Blaise Duval, magazine Swissquote

Des chercheurs tentent de fusionner la batterie et la structure des voitures électriques, ce qui permettrait de réduire drastiquement le poids.

C'est ce qui s’appelle faire d’une pierre deux coups. Ou comment transformer la batterie des véhicules électriques en partie intégrante de leur structure, et donc réduire leur poids total. Une équipe de chercheurs de l’Université de technologie Chalmers, en Suède, travaille sur ce projet de batterie structurelle depuis plus d’une décennie. Leur innovation se base sur des fibres de carbone – un matériau reconnu pour sa légèreté et sa résistance – permettant de stocker de l’énergie tout en supportant des charges mécaniques.

Concrètement, les fibres de carbone ont ici une double fonction : elles agissent à la fois comme électrodes, pour stocker et libérer l’énergie, et comme éléments structurels de la batterie. L’objectif ultime est que cette batterie structurelle puisse remplacer les composants les plus lourds des véhicules, tels que le châssis, généralement fait d’acier, plus rarement d’aluminium dans le cas de véhicules premium.

Un article sur l’avancement du projet a été publié le 10 septembre dans la revue Advanced Materials. Et les progrès sont réels, comme en a témoigné la coauteure Richa Chaudhary sur Euronews : « Nous avons réussi à créer une batterie en composite de fibres de carbone, aussi rigide que l’aluminium et suffisamment dense en énergie pour une utilisation commerciale. »

En 2018 déjà, l’équipe de Chalmers avait démontré que les fibres de carbone pouvaient stocker de l’énergie de manière chimique, ce qui lui avait valu une attention mondiale. Puis un nouveau jalon avait été posé en 2021 avec une batterie offrant une densité énergétique de 24 Wh/kg. Depuis, le concept a été continuellement amélioré, la batterie gagnant en rigidité et atteignant aujourd’hui une densité énergétique de 30 Wh/kg, certes encore bien en dessous des capacités des batteries lithium-ion à hautes performances (250 Wh/kg), mais avec l’avantage d’un poids structurel bien moindre. Le professeur Leif Asp, responsable de ce projet à l’Université de technologie Chalmers, estime qu’une densité d’au moins 50 Wh/kg est désormais « à portée de main », selon des propos rapportés par l’organisme suédois WISE, dévolu à la science des matériaux.

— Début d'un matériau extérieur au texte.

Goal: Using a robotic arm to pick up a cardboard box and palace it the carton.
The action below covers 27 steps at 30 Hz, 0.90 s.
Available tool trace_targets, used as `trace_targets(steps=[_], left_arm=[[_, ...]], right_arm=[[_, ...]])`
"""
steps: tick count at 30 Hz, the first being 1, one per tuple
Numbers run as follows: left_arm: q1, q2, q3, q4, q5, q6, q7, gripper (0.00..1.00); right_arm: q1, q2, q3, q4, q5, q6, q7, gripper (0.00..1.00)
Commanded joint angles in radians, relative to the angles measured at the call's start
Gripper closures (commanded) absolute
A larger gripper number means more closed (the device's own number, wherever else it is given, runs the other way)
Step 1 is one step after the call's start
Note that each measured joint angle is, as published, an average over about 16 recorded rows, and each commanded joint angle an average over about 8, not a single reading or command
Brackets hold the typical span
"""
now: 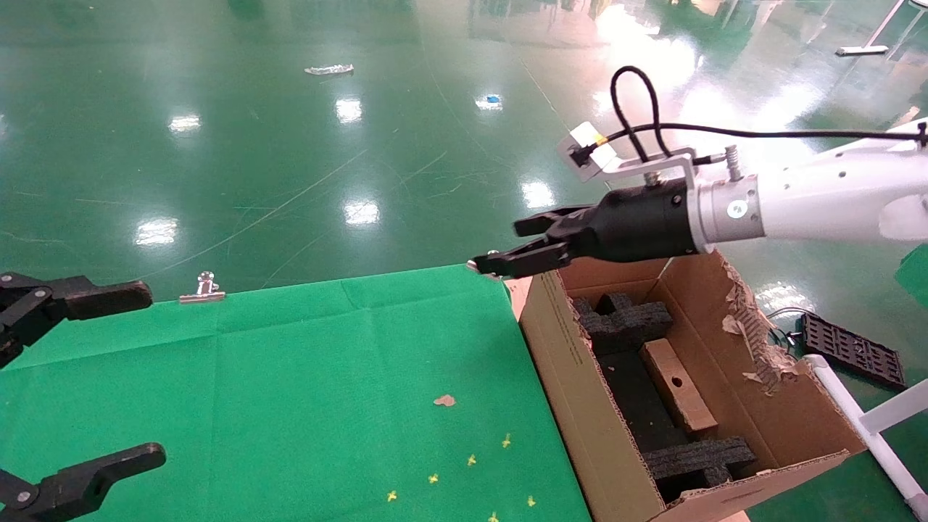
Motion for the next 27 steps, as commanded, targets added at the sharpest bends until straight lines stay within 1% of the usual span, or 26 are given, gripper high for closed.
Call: trace_targets(steps=[1, 27], left_arm=[[0.0, 0.0, 0.0, 0.0, 0.0, 0.0, 0.0, 0.0], [0.0, 0.0, 0.001, 0.0, -0.001, 0.0, 0.0, 0.0]], right_arm=[[-0.035, 0.005, 0.04, 0.033, 0.017, -0.011, -0.018, 0.0], [-0.483, 0.068, 0.559, 0.452, 0.236, -0.153, -0.248, 0.0]])
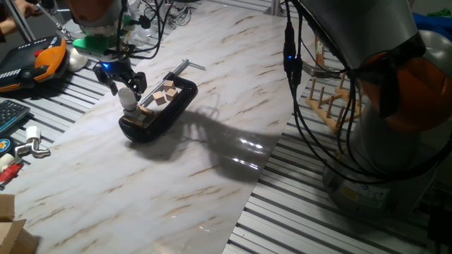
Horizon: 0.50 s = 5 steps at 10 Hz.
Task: Install the light bulb by rotating it
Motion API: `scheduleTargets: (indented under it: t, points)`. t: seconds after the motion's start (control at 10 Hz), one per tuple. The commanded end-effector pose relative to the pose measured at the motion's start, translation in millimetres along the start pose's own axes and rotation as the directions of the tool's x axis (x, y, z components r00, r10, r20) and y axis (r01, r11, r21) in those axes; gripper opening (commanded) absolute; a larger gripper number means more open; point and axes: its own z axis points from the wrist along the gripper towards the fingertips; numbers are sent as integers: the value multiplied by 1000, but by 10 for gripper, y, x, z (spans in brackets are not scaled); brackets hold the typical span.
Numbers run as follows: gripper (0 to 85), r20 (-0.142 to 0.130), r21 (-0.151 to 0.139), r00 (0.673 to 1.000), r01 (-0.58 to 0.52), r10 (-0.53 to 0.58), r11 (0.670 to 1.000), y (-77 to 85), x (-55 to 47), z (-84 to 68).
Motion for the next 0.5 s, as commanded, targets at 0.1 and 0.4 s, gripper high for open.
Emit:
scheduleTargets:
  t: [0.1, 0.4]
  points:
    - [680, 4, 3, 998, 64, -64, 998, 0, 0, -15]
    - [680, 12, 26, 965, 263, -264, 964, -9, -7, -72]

Si l’industrie automobile apparaît comme une cliente toute désignée dans l’optique de concevoir des véhicules plus légers, de telles batteries structurelles ne lui sont pas exclusivement destinées. Ces technologies pourraient à terme équiper des téléphones portables « minces comme des cartes de crédit » ou des laptops « deux fois plus légers que ceux d’aujourd’hui », selon les termes de Leif Asp.

Autre avantage de cette conception : elle évite l’utilisation de matières premières critiques comme le cobalt ou le manganèse, dont l’extraction pose des défis environnementaux et sociaux. Revers de la médaille, cela rend la batterie quasi impossible à remplacer puisqu’elle fait partie intégrante de la construction.

Bien que ces batteries possèdent un grand potentiel, le passage à une production commerciale n’est pas d’actualité. Pour accélérer la transition du laboratoire au marché, l’Université de technologie Chalmers a lancé un spin-off, Sinonus AB. Il devra relever de nombreux défis techniques, notamment l’amélioration de la densité énergétique de la batterie et l’optimisation des procédés de fabrication, afin de rendre cette technologie viable à long terme.